Je n’arrivais plus à la comprendre. Je ne pouvais dormir. J’étais malheureuse.

Bien que l’heure fût tardive, je voulus ressortir.

— Oh ! tu t’en vas encore ? interrogea maman, qui, sur son prie-Dieu, invoquait le Ciel, sans doute pour moi.

— Oui, l’air me fera du bien.

— Tes remords t’empêchent de dormir ? me souffla maman d’une voix oppressée.

Je ris et je lançai :

— Des remords ? Je n’en ai pas un ! pas l’ombre d’un !

— Ah ! cria maman, comme si elle s’évanouissait, quel monstre ai-je mis au monde ?

Je la regardai quelques secondes avant de m’en aller et je la quittai en riant.

Oui, je l’avoue, j’avais l’atroce courage de rire.

Mais je perdis bientôt cette dureté dans la nuit étoilée qui m’enveloppait.

Je n’éprouvais nul sentiment de crainte en entendant les vagues mugir, se gonfler et s’écrouler. Le soir était sans lune, mais je voyais clair partout. Les oiseaux de nuit passaient devant mes yeux. Je les voyais battre l’air de leur vol mou. Que tout était beau et calme.

J’aurais voulu dormir là, loin de la fourberie des hommes. Je comprenais le prestige de la nature et tout le calmant qu’elle peut apporter aux âmes.

J’étais contente de ressentir quelques sensations. Depuis la mort du régisseur, je croyais mon cœur devenu de marbre.

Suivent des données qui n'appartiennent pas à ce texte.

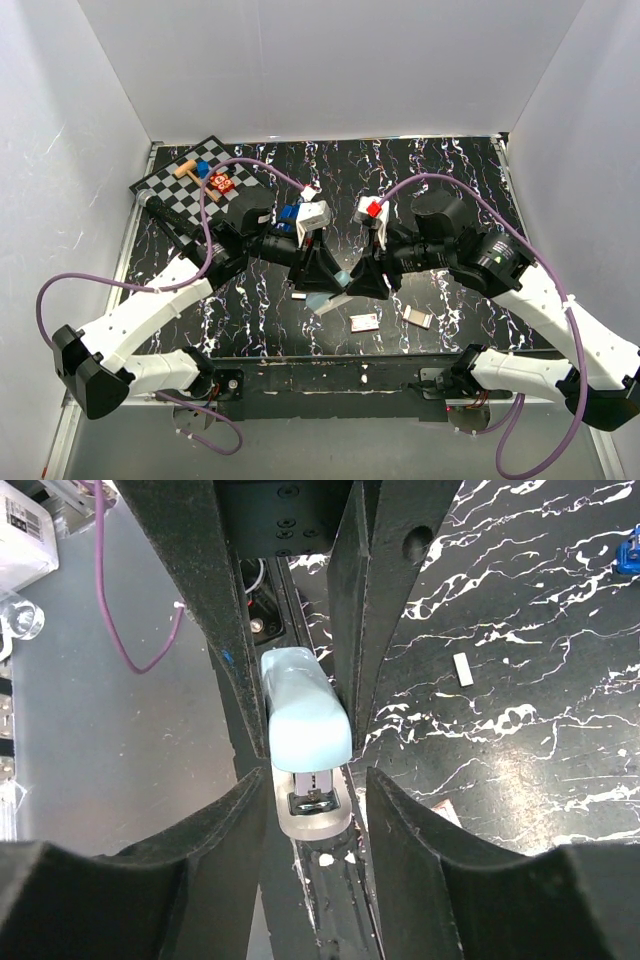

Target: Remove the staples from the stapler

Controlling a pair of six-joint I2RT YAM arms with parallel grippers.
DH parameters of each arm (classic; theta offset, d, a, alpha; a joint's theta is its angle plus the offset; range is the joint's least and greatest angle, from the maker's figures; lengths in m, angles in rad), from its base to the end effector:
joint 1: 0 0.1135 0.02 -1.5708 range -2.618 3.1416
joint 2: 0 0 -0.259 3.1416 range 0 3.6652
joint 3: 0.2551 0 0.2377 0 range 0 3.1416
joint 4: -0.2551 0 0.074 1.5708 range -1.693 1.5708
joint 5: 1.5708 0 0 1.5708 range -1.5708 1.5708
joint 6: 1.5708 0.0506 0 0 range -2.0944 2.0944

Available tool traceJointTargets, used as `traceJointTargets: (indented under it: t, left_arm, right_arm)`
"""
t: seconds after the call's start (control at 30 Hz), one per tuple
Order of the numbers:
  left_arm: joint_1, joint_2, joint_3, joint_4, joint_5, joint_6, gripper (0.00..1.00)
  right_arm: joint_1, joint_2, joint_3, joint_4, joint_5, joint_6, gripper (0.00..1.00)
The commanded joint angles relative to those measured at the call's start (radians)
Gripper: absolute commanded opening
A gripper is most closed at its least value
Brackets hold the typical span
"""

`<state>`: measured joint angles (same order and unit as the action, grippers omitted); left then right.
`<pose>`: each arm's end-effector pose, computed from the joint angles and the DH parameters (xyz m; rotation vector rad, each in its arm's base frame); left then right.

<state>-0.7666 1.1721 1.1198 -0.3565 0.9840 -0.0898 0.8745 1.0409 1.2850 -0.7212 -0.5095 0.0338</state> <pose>0.1479 -0.2009 0.3595 1.3142 1.6358 -1.5047 0.1111 0.1714 0.3965 -1.1792 1.8095 1.0689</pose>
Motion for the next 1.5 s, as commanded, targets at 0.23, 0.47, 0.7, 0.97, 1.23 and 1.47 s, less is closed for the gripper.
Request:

Je revins vers la maison. Le vent s’élevait. Il ébranlait les girouettes du toit. Les vitres, mobiles dans leur enchâssement de mastic usé, accompagnaient leur grincement. C’était la vie des hommes qui reprenait.

Je souhaitai que ce vent d’orage devînt tempête. Ma cruauté reparaissait.

Maman me contempla avec la même anxiété quand je rentrai.